Misionaris di Kampung Sendiri 
Sebagai seorang pendeta, salah satu kewajiban utama Willy Amrull adalah menyebarkan ajaran agamanya. Dan misi itulah yang didapat Willy dari lembaga misionaris Kristen di Amerika. Pada 1996, ia ditugaskan untuk melakukan syiar agama di kampung halamannya, Sumatera Barat. 

Tentunya Awka alias Willy tidak langsung memperkenalkan diri sebagai misionaris. Mula-mula, ia mengaku sebagai pengusaha dan bekerja untuk Kedutaan RI di Amerika Serikat. Willy memakai nama samaran Badru Amrullah. 

Misinya berjalan lancar berkat Yanuardi Koto, Ketua Persekutuan Kristen Sumatera Barat (PKSB), yang berasal dari Lubuk Basung (Bakhtiar, Ranah Minang di Tengah Cengkeraman Kristenisasi, 2009:153). Yanuardi Koto juga seorang pendeta Gereja Protestan Indonesia Barat (Majalah Gamma, 1999:63). 

Oleh Yanuardi Koto, Willy diangkat sebagai pembina PKSB dan mereka berhasil merekrut anak-anak muda Minang, terutama dari kalangan ekonomi lemah, untuk dikristenkan—kegiatan yang membikin Buya Hamka menolak bertemu Paus Paulus VI pada 1970. 

Awka atau Pendeta Willy Amrull menyebut proses pengkristenan tersebut dengan istilah “pemuridan”. Ia menjelaskan cukup lengkap tentang berbagai tekniknya dalam buku otobiografinya (Willy Amrull, 2013:190). 

Tahun 1998, Yanuardi Koto tersangkut kasus. Ia dituding terlibat dalam perkara penculikan gadis 17 tahun bernama Khairiah Enniswah (Wawah). Beberapa sumber menyebut siswi Madrasah Aliyah Negeri 2 Padang ini dijebak dan dikristenkan secara paksa, termasuk dalam buku karya Deliar Noer, Islam & Politik (2003:154). 

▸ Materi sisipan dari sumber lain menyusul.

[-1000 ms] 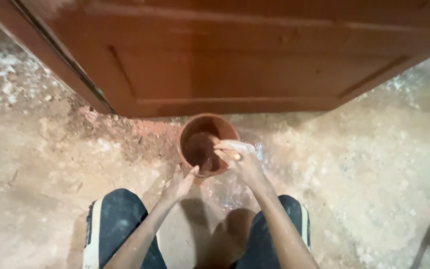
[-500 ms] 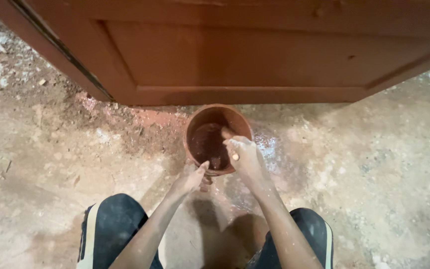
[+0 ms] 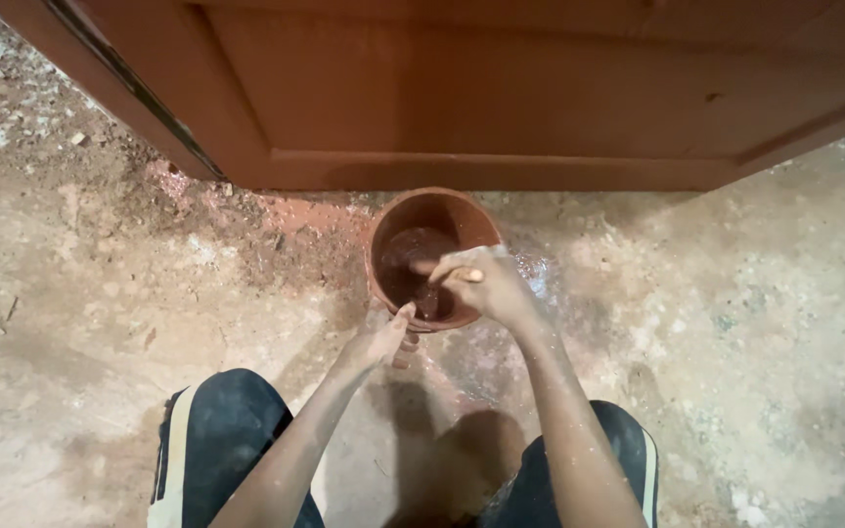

Nama Pendeta Willy Amrull juga disangkut-pautkan dalam peristiwa itu. Namun, hingga kasusnya disidangkan di Padang, keberadaan Willy tidak diketahui. Ia rupanya sudah kembali ke Amerika. 

Willy mencurigai bahwa perkara Wawah sengaja digunakan untuk menjebaknya, sehingga ia buru-buru menghilangkan jejak. Sebagai klarifikasi, ia menghubungi sejumlah instansi internasional kendati babak akhirnya tetap saja mengambang. 

Sejak terjadinya kasus Wawah di tanah kelahirannya itu, Pendeta Willy Amrull atau Abdul Wadud Karim Amrullah alias Awka tidak pernah pulang lagi ke Indonesia hingga meninggal dunia di California pada 25 Maret 2012, tepat tujuh tahun yang lalu.